Though my wife has heard the story before, telling it made me feel better.

I reflected, "If your cam doesn't get otters here, you might get skinny-dipping coeds."

"Keep dreaming", she said.

Saturday, March 10, 2007

Jackrabbit hideout



A couple days ago I scared up a black-tailed jackrabbit. It was hiding in a rabbit-made depression (or form) under a live oak on a steep slope near the house. Resting nearby was another jack that joined it as it fled. I assume the female was the one in the form. When I returned with a camera trap an hour later she was back in the form. So I frightened her twice in the same day.

After that mistake, I checked the site with binoculars several times that day, but a day and a half passed before she returned to her form around 6:12AM. I got only 20 pictures over the next hour because the cam was using internal memory. I checked on her periodically during the day and found her hunkered down in the form. She had retreated to it after the cam stopped shooting

Rabbits have a peculiar nutritional habit of eating their own feces (its called refecation). I think she might be doing that in this photo. I'm leaving the cam in place, and with luck will have more to say in a few days.

Friday, March 2, 2007

Hermit thrush in "wet dog viburnum"


Northern Californian's have been complaining about the lack of precipitation this winter. Well, we finally got some. Two days ago it snowed seven inches. We're still behind the annual average, but it helped.
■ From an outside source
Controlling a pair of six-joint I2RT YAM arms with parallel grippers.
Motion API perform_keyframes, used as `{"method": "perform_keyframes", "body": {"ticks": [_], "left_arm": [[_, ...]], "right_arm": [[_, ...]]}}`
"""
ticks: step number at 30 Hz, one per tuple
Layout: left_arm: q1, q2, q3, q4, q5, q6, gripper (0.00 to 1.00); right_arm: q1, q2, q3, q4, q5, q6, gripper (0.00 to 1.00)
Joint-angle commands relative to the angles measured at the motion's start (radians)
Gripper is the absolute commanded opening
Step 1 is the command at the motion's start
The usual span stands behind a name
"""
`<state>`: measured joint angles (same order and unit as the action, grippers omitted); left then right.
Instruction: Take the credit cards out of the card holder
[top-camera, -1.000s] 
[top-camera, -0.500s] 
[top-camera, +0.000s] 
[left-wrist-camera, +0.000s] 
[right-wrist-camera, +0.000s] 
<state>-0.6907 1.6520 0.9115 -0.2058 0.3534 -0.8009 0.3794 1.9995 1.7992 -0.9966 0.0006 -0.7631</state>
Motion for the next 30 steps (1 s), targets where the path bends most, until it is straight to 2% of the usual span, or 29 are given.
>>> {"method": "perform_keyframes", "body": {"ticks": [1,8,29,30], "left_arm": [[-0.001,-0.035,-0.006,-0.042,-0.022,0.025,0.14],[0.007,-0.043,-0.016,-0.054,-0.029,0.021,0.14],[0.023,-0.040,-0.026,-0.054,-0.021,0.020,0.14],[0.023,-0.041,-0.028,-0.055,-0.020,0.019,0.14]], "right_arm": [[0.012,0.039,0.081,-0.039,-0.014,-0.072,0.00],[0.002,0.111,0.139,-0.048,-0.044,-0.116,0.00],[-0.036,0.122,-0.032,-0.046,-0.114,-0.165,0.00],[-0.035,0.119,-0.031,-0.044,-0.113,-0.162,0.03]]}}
The storm also delivered a pair of hermit thrushes and varied thrushes. I see both of these species regularly in the ravines, but rarely around the house. With only slim pickings among the wild berries and almost everything edible covered with snow they zeroed in on the "wet-dog viburnum" next to the house.

Don't ask me what species of Viburnum...all I know is it smells like a wet dog sorely in need of a shampoo.

I staked three cameras around the viburnum, anticipating portraits of both species. The varied thrushes were camera shy, though I could hear them singing in the oaks nearby. I expected the hermit thrushes to sit and gobble berries like robins. They were far more active, and gleaned the berries in flight.